Moving Through the World With Awareness
Why calm isn’t the same as complacency — in travel and in life
I’ve learned that the goal isn’t to feel fearless.
It’s to feel oriented.
To know where you are — in a place, in a moment, in yourself —
and let that steadiness guide how you move.
For years, people warned me about certain places before I went.
Kalimantan.
Medellín.
Central America.
The kind of warnings delivered with lowered voices and raised eyebrows — more feeling than fact.
So when I landed in Kalimantan in 2014 — pinch-hitting on a work trip for a colleague who couldn’t travel — I did the obvious things. I dressed appropriately. I paid attention. I asked my brother, who works in security, for a few practical pointers before I left.
Not because I was afraid — but because awareness felt like the responsible thing to carry.
And then something unexpected happened.
I found myself in a classroom full of grown men who treated me with warmth, respect, and genuine kindness. When we said goodbye at the end of the trip, the man delivering our food slipped a ring off his finger and pressed it into my hand — a gesture so earnest it made me laugh later, wondering if I’d accidentally become engaged in his mind.
I’d arrived carrying fear I hadn’t fully questioned.
And I left with something quieter: awareness.
That experience — and many since — taught me something I come back to often:
Calm and complacency are not the same thing.
Awareness isn’t fear.
It isn’t paranoia.
It isn’t bracing yourself for the worst.
It’s orientation.
It’s knowing where you are — physically, emotionally, intuitively — and letting that knowledge steady you instead of tighten you.
Over the years, slow travel has sharpened this distinction for me. Not just in unfamiliar places, but everywhere: returning home, entering crowded spaces, navigating change, even re-entering old versions of life that no longer quite fit.
Awareness shows up in small ways:
Noticing exits without scanning the room.
Trusting early discomfort without needing a story.
Leaving quietly when something feels off.
Letting curiosity coexist with caution.
I’ve also learned the harder lesson — the one that doesn’t make for tidy stories — that danger doesn’t always announce itself. Sometimes it wears a smile. A suit. Familiarity. And sometimes your body knows before your mind is ready to agree.
Those moments taught me to trust myself — not dramatically, not loudly — but steadily.
What I keep coming back to is this:
Awareness doesn’t shrink your world.
It expands it.
Because when you’re not suppressing fear or ignoring intuition, you move through places — and seasons — with more confidence, not less.
You don’t have to grip life tightly to be safe.
You don’t have to be reckless to feel free.

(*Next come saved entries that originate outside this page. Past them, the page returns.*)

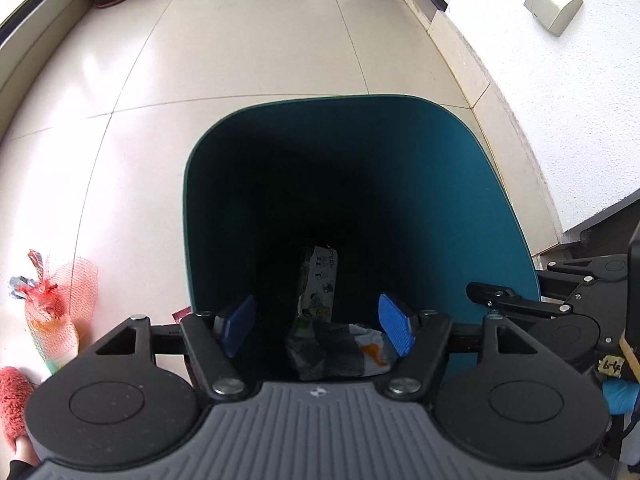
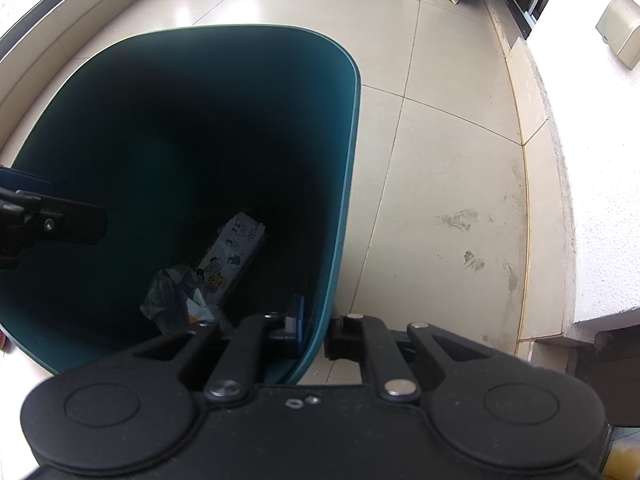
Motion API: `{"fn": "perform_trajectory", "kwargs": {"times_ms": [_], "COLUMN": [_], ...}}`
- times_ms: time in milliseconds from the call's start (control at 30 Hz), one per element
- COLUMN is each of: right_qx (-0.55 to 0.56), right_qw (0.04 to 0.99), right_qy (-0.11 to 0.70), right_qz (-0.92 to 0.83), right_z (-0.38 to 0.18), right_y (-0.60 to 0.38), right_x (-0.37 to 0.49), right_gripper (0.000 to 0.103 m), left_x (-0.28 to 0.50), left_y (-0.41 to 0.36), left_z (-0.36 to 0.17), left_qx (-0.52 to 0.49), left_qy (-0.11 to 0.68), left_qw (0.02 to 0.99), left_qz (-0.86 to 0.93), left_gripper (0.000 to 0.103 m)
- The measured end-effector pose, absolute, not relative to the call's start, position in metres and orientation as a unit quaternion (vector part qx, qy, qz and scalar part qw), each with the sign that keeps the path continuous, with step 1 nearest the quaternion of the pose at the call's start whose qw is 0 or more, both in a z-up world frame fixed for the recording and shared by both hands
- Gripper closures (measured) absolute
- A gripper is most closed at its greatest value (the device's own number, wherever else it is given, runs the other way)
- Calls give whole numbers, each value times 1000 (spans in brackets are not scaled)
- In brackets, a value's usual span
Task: Collect trash
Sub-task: 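Move the left tool down to the small red chip packet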
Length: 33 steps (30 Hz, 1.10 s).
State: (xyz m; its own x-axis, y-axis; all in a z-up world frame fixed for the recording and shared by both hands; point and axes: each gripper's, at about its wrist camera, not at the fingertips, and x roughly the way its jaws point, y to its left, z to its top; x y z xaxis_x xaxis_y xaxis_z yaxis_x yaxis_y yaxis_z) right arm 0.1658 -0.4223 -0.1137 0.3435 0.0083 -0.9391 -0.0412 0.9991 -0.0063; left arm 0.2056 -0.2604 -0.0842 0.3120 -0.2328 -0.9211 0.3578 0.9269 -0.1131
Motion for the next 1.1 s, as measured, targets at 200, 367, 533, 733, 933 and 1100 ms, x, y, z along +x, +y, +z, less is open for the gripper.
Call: {"fn": "perform_trajectory", "kwargs": {"times_ms": [200,367,533,733,933,1100], "right_qx": [-16,-18,-18,-18,-13,-11], "right_qw": [818,818,817,815,814,812], "right_qy": [575,575,576,579,581,584], "right_qz": [12,11,9,6,6,11], "right_z": [-114,-116,-117,-118,-119,-121], "right_y": [-420,-417,-416,-416,-417,-419], "right_x": [168,170,171,172,172,173], "right_gripper": [95,95,95,95,95,94], "left_x": [198,192,189,203,224,248], "left_y": [-239,-202,-164,-122,-102,-101], "left_z": [-60,-47,-44,-74,-145,-209], "left_qx": [44,13,-1,-13,-20,-43], "left_qy": [539,538,534,550,606,642], "left_qw": [821,823,830,826,785,760], "left_qz": [-184,-183,-161,-123,-123,-98], "left_gripper": [32,32,29,27,27,27]}}
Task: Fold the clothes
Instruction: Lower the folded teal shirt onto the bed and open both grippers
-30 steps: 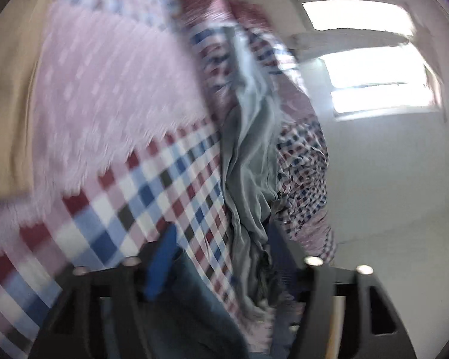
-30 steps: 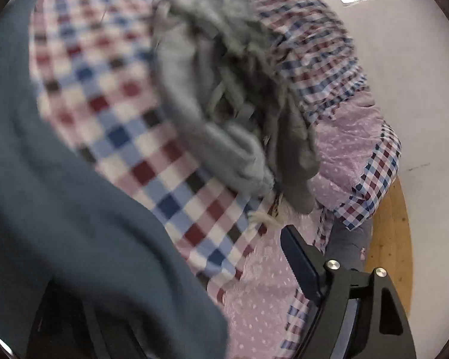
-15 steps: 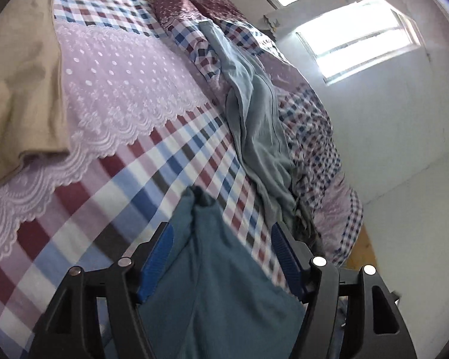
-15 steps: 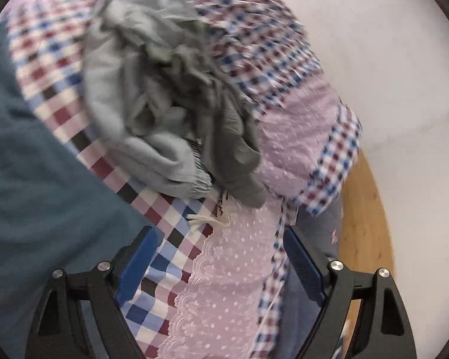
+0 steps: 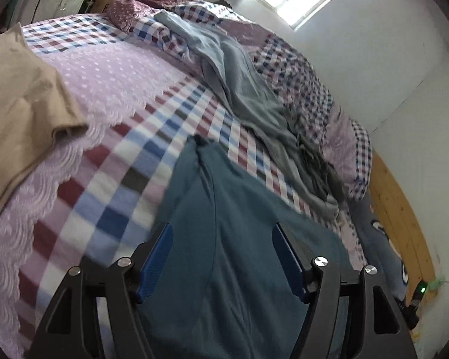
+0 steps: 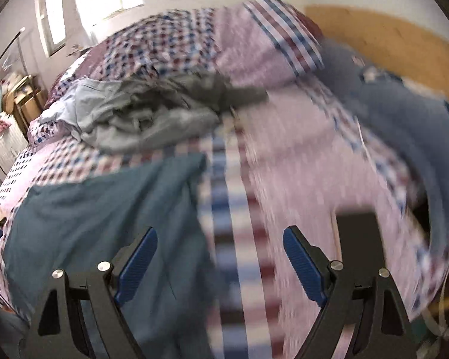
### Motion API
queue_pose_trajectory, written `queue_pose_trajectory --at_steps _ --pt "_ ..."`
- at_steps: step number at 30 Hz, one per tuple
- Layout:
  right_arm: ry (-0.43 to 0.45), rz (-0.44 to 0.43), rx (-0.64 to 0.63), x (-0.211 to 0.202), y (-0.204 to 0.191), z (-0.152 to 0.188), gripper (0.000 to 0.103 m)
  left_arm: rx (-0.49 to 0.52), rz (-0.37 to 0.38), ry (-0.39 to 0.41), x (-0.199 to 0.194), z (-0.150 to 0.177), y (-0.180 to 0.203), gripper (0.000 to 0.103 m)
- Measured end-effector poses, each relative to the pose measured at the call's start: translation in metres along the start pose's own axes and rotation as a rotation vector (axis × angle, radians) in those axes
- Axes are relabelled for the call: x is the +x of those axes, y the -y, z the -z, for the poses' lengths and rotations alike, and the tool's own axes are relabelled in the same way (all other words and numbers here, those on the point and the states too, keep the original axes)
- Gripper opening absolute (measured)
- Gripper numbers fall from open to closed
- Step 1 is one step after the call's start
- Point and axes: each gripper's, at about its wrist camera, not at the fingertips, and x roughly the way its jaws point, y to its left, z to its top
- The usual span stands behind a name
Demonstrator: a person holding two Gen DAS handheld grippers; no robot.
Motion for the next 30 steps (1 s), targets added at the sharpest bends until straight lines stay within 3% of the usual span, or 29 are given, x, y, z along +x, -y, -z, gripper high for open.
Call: queue_pose_trajectory --at_steps 3,5,9,11,23,25,27,28,30 --pt "-0.019 -0.107 0.162 0.001 0.032 0.038 0.085 -0.024 0.005 0.012 -0.012 0.008 0.0 0.073" --pt "-0.038 -0.162 0.195 0.0 0.04 0.053 0.08 -0.063 0.011 0.022 -0.02 0.014 -0.004 0.073" --pt "-0.07 -0.213 0.093 0.001 0.03 0.06 0.059 -0.092 0.026 0.029 -0.028 0.027 -0.005 0.075" --pt "-0.109 -0.198 0.039 0.005 0.022 0.065 0.048 -0.083 0.039 0.021 -0.027 0.031 -0.002 0.075" --pt "-0.162 -0.179 -0.087 0.018 0.001 0.08 0.045 0.021 -0.023 -0.055 -0.002 0.047 0.016 0.075" --pt "-0.159 -0.165 -0.108 0.018 -0.003 0.08 0.037 0.029 -0.03 -0.073 0.001 0.05 0.017 0.075" --pt "-0.155 -0.154 -0.134 0.017 -0.008 0.081 0.013 0.035 -0.037 -0.091 0.005 0.051 0.017 0.075" --pt "-0.152 -0.148 -0.147 0.017 -0.01 0.082 0.005 0.037 -0.041 -0.095 0.006 0.051 0.017 0.075" --pt "-0.147 -0.136 -0.172 0.017 -0.014 0.082 0.002 0.036 -0.042 -0.087 0.004 0.052 0.017 0.075"
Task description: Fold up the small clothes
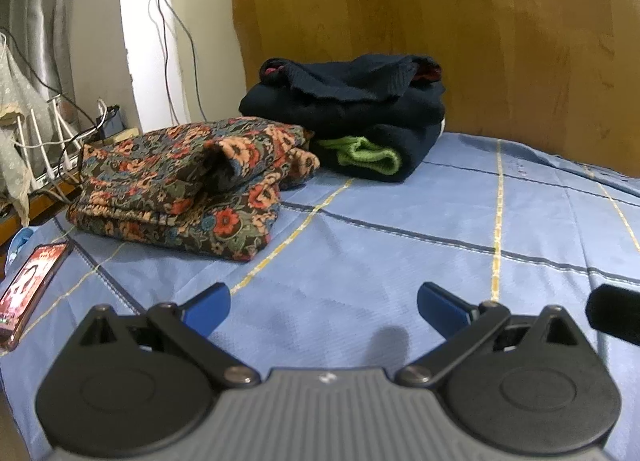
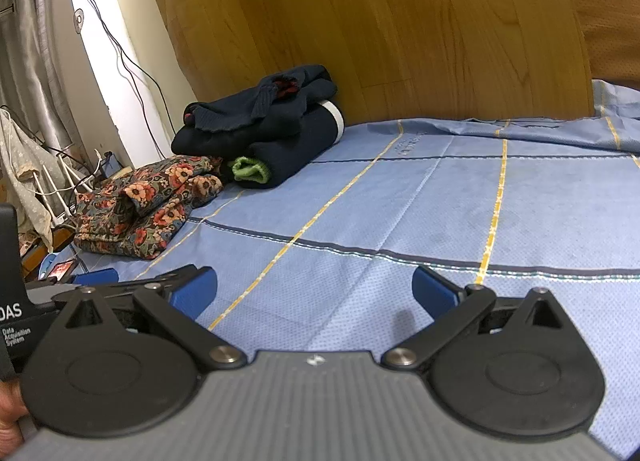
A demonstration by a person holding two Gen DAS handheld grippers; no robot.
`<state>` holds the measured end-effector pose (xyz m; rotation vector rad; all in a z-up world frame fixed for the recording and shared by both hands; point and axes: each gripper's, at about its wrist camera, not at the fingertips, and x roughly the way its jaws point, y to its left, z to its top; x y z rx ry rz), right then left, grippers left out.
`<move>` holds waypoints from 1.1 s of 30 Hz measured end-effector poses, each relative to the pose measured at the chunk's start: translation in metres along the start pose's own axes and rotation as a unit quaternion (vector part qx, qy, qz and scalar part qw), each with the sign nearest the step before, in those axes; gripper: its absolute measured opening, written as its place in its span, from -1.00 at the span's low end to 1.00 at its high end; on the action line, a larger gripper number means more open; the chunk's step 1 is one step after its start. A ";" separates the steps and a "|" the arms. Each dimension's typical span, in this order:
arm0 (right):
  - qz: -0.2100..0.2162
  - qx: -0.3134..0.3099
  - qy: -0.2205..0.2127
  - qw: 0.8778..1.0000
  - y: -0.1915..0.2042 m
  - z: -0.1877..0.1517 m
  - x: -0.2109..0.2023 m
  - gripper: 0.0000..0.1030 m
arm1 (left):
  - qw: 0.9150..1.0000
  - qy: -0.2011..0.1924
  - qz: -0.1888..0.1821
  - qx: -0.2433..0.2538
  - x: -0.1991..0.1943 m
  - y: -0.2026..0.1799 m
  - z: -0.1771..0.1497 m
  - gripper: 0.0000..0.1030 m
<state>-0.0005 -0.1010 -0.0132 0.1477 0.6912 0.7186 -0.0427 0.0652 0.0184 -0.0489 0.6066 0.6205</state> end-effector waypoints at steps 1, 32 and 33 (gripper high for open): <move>0.000 0.000 0.000 1.000 0.000 0.000 0.000 1.00 | 1.000 0.003 0.000 -0.001 0.001 0.000 0.000 1.00; 0.002 -0.001 0.001 1.000 -0.001 0.000 -0.001 1.00 | 1.000 0.001 0.004 -0.002 -0.002 0.001 -0.002 1.00; 0.002 -0.001 0.001 1.000 -0.001 0.000 -0.001 1.00 | 1.000 0.001 0.005 -0.002 -0.002 0.001 -0.002 1.00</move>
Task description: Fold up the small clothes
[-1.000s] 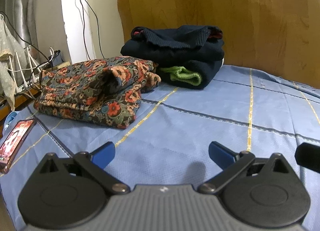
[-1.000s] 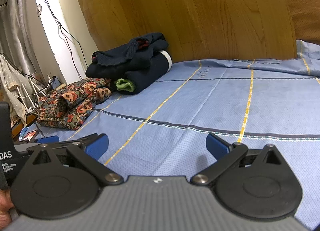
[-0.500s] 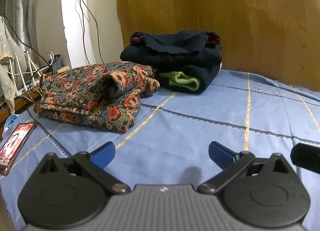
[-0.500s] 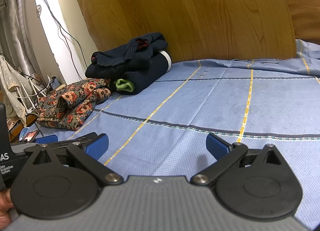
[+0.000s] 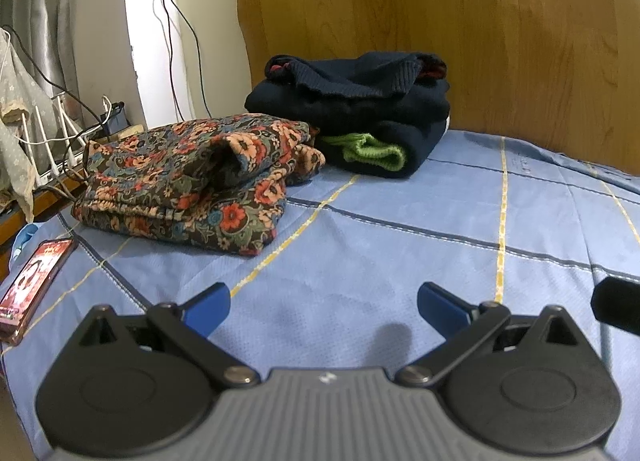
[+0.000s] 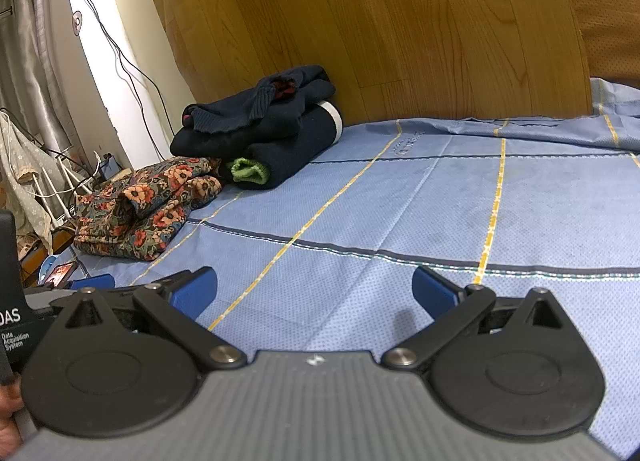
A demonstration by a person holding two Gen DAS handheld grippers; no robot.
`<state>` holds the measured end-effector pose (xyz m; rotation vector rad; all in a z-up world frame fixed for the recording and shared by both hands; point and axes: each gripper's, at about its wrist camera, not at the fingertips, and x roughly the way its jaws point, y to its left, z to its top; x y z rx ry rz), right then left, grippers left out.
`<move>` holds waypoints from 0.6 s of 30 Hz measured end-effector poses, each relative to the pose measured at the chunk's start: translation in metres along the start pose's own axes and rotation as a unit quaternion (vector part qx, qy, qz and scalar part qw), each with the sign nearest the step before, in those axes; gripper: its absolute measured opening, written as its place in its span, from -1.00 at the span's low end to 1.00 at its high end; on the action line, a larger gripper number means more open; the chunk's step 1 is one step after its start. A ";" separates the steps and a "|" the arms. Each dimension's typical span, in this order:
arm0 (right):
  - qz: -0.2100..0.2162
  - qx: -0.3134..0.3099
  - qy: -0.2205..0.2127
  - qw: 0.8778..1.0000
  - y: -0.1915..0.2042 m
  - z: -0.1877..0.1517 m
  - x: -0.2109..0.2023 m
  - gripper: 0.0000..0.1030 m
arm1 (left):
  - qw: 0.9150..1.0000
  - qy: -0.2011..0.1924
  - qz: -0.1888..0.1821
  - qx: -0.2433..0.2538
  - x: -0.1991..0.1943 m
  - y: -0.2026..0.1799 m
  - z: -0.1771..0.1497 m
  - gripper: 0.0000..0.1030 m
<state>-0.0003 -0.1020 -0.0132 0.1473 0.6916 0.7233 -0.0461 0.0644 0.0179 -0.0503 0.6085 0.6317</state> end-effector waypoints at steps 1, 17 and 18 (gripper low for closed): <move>0.000 0.000 0.000 1.000 0.000 0.000 0.000 1.00 | 1.000 0.000 0.001 0.000 -0.001 0.000 0.000 1.00; 0.000 0.001 -0.001 1.000 -0.001 0.001 0.000 1.00 | 1.000 0.001 0.024 0.013 0.000 -0.004 0.000 1.00; 0.000 0.001 -0.001 1.000 -0.001 0.001 0.000 1.00 | 1.000 0.002 0.024 0.013 0.000 -0.003 0.000 1.00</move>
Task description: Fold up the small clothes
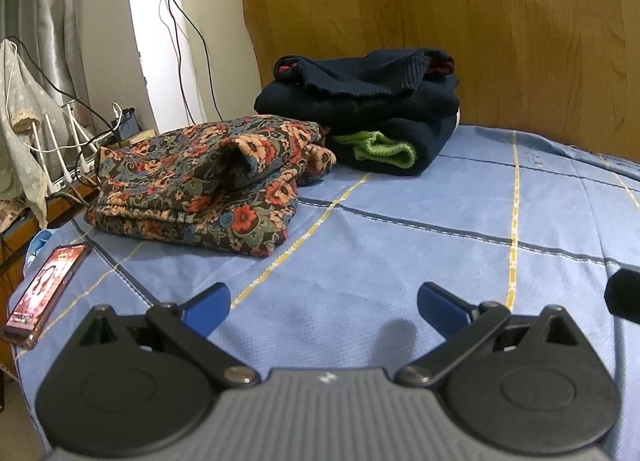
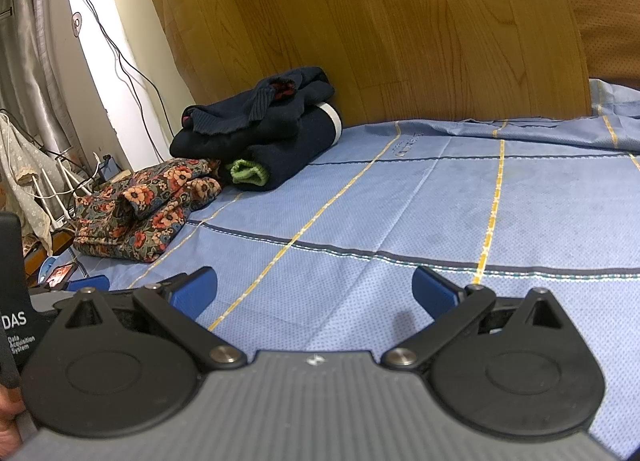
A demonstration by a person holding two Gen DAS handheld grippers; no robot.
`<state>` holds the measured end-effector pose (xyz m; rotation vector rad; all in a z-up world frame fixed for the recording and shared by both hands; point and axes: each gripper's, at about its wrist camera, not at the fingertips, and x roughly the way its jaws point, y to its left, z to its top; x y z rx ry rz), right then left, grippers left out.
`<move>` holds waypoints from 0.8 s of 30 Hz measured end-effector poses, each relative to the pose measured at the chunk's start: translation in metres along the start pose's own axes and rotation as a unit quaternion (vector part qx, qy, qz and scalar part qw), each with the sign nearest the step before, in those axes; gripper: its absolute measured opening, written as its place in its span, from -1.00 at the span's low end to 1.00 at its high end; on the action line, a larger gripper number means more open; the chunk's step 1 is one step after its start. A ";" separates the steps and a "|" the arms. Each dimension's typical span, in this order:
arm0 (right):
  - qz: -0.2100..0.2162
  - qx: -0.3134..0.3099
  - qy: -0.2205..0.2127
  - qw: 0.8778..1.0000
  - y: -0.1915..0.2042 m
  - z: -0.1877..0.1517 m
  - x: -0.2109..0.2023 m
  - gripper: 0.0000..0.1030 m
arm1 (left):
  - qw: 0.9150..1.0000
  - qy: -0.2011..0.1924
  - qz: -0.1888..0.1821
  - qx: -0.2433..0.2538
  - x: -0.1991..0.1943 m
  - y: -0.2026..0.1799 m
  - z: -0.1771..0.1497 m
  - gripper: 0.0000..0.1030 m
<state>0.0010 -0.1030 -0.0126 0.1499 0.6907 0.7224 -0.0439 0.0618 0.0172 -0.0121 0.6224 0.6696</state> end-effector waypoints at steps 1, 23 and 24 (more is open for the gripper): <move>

You can be open and grounded.
Curious and discerning.
Calm without being complacent.
Lately, with everything happening in the world, I’ve felt this distinction more sharply. Not as alarm — just as attentiveness. The kind that reminds you to stay awake to your surroundings, your energy, and your own inner signals.
Tomorrow, I’ll share more about the practical side of this — how awareness actually shows up in everyday travel and transitions.
For now, I’m curious:
What has awareness taught you about how you move through the world?
💛 Kelly



As a woman traveling and moving around the world, often on my own, I’m frequently warned about all the possible dangers. If I listened to all of them, I would completely lose my agency — and miss out on many experiences.
I fully share your point. I don’t take reckless risks, and I trust my intuition. If a place doesn’t feel right, I leave. I gather information before going somewhere.
That’s not paranoia. It’s agency.
There are two things this made me think about.
We used to live on a boat. People would ask me if I was ever scared. I'd say yes, all the time - there were degrees of being scared. But actually more accurately, I was just aware all the time.
When I was in Quito, Ecuador I was very aware of the possibility of being robbed. I had read about different scams and tried to keep my belongings safe when I was in El Centro. My phone was stolen anyways. It was the second time during 4 months of traveling in South America. It was a crushing blow to my confidence of being a traveler. But I got another phone and added a tether for security. I kept the same phone for the next 8 months of travel in SA. I was very aware.